WHAT YOU SHOULD DO:
Beginning with the first line, transcribe the entries below exactly through the line containing "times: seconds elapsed", inclusive.
>>>>>
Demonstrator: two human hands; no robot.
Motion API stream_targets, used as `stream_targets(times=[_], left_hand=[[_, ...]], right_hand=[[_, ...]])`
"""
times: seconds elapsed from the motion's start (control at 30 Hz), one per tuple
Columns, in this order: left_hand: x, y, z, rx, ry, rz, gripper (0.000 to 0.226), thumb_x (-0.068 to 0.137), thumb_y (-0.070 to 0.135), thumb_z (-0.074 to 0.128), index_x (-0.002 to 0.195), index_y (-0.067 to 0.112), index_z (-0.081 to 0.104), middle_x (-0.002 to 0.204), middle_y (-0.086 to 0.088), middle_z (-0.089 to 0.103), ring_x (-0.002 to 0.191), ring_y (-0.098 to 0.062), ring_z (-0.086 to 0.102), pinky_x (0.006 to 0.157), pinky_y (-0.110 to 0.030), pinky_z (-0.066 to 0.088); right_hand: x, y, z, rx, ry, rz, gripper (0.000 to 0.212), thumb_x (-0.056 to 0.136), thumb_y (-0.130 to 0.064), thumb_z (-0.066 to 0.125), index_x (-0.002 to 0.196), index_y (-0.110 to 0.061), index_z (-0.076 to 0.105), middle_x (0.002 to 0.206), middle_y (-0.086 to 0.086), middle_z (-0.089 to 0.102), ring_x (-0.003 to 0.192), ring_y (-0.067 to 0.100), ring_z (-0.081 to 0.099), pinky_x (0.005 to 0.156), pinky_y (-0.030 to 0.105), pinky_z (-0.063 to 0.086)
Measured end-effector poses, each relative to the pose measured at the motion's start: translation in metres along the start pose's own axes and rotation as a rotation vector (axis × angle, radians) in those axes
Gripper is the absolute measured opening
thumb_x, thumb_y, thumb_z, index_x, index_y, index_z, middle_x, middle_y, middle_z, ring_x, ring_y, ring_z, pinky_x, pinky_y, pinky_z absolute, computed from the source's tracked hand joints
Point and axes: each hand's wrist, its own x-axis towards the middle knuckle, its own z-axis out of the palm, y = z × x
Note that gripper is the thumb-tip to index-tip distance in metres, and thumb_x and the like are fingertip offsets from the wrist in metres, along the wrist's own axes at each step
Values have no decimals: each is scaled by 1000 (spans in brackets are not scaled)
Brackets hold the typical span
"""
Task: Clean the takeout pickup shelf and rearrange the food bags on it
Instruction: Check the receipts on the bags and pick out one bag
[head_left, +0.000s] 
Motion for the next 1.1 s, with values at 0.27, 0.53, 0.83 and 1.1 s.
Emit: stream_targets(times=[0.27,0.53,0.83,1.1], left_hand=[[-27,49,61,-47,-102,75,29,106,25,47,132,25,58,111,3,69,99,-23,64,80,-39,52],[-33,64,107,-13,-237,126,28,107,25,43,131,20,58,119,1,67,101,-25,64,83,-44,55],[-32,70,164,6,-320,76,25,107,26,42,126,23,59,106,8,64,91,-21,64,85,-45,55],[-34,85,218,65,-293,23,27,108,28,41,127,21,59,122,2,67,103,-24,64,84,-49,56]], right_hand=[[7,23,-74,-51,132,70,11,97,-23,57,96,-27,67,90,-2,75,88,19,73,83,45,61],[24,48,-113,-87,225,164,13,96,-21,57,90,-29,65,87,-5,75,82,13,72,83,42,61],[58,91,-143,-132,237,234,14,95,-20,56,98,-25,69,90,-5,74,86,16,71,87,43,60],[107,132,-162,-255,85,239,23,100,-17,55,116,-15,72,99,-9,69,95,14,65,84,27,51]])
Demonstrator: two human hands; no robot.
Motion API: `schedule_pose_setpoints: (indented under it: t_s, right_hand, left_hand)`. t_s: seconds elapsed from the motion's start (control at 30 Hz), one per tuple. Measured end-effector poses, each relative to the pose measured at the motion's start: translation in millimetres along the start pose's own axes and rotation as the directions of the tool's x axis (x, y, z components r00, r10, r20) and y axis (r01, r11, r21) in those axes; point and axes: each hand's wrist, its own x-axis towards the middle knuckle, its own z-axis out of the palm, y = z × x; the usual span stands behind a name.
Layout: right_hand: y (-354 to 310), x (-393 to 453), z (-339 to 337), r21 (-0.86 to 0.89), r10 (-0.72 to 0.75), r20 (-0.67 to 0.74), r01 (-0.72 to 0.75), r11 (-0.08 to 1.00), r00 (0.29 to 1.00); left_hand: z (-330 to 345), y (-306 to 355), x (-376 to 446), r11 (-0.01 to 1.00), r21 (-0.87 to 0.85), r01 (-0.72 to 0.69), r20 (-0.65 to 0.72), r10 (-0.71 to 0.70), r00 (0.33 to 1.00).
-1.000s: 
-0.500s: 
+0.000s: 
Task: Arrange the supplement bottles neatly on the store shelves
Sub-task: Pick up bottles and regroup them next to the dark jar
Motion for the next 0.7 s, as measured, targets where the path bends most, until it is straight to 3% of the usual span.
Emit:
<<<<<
TASK RESPONSE:
Demonstrator: two human hands; no robot.
Motion API stream_targets, used as `stream_targets(times=[_], left_hand=[[_, ...]], right_hand=[[_, ...]])`
"""
times: seconds elapsed from the motion's start (control at 30 Hz), one per tuple

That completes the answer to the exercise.